How long have you been an electrician?


----------



## just the cowboy (Sep 4, 2013)




----------



## Easy (Oct 18, 2017)

Pull out the 1/2 emt runs that don't line up and re-bend them. Your doing the service change anyways and making a couple of bend in thin-wall shouldn't be that difficult.
Your second option might be to add a J-Box. It would be nice if they made an adjustable offset bender that could fit in tight spaces and was batterie operated.


----------



## Coppersmith (Aug 11, 2017)

I have used flexible metal conduit (FMC) when I've encountered panels that have EMT going into the top and bottom. I cut the EMT on the end that has the least pipes. I cut it back about a foot. You have to use a rotary pipe cutter so you don't cut the wires. Then I added the FMC whips with a changeover. Made it easy to reconnect everything without smashing the conductors.
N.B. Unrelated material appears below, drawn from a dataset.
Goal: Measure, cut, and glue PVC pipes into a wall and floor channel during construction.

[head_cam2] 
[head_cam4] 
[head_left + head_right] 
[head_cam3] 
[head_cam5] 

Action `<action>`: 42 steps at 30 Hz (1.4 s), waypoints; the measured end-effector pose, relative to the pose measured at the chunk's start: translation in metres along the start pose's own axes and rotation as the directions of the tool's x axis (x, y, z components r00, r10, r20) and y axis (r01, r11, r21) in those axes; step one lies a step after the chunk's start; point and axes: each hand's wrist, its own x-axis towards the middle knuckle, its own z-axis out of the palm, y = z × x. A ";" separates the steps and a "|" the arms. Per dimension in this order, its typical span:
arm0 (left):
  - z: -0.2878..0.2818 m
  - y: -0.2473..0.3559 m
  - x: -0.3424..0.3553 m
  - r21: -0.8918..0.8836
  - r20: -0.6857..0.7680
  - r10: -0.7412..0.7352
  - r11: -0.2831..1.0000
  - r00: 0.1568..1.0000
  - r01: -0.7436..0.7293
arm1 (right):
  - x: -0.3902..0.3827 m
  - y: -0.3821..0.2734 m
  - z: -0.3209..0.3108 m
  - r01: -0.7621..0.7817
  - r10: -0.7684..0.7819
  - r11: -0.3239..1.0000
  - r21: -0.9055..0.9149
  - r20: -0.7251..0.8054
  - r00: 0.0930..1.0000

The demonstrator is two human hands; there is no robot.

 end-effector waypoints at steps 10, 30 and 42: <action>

You can buy panels that have no KO's, then make your own where needed.


----------



## canbug (Dec 31, 2015)

Cut holes to match the existing conduit?

Tim


----------



## Coppersmith (Aug 11, 2017)

canbug said:


> Cut holes to match the existing conduit?
> 
> Tim


You can do that, but since you will be cutting across existing KO's, grounding bushings will now be required.


----------



## canbug (Dec 31, 2015)

That's a new one on me but maybe I'm doing it wrong and no one ever pointed it out?
I'll check into that.

Tim


----------



## Yankee77 (Oct 5, 2020)

Can you change out bottom and top of panel, most panels are pre-pounced on top and solid on bottom of panel


----------



## SWDweller (Dec 9, 2020)

Or just get a panel can with NO knock outs and do your own where they need to be.


----------



## splatz (May 23, 2015)

Put a trough over the panel, land the old pipes in the trough, and run a few big nipples from the trough to the panel.


----------



## Southeast Power (Jan 18, 2009)

I have changed piped in panels for about 40 years.
I have one word for you:
“Reducing washers”
Buy 50-1/2” x 1” and 50-3/4” x 1”
They will maintain the ground integrity of the EMT.


----------



## Yankee77 (Oct 5, 2020)

Leave the back box and change just the guts


----------



## VELOCI3 (Aug 15, 2019)

Get a panel with no factory KO’s


Sent from my iPad using Tapatalk


----------



## Southeast Power (Jan 18, 2009)

VELOCI3 said:


> Get a panel with no factory KO’s
> 
> 
> Sent from my iPad using Tapatalk


If he is changing out one with prepunched kos it’s a loadcenter, not so much a panelboard


----------



## wiz1997 (Mar 30, 2021)

Done panel replacements where we cut the bottom out of the panel bottom leaving about an inch or so of the bottom around the outer edge.
Obtain a piece of sheet metal equal to or thicker than the the box metal.
Lay out the holes on the flat sheet metal and cut them out.
Check for proper layout then....
Drill and bolt the flat panel onto the bottom of the panel.

Or as someone stated earlier, get a box with no knockouts.


----------



## mofos be cray (Nov 14, 2016)

canbug said:


> That's a new one on me but maybe I'm doing it wrong and no one ever pointed it out?
> I'll check into that.
> 
> Tim





Southeast Power said:


> I have changed piped in panels for about 40 years.
> I have one word for you:
> “Reducing washers”
> Buy 50-1/2” x 1” and 50-3/4” x 1”
> They will maintain the ground integrity of the EMT.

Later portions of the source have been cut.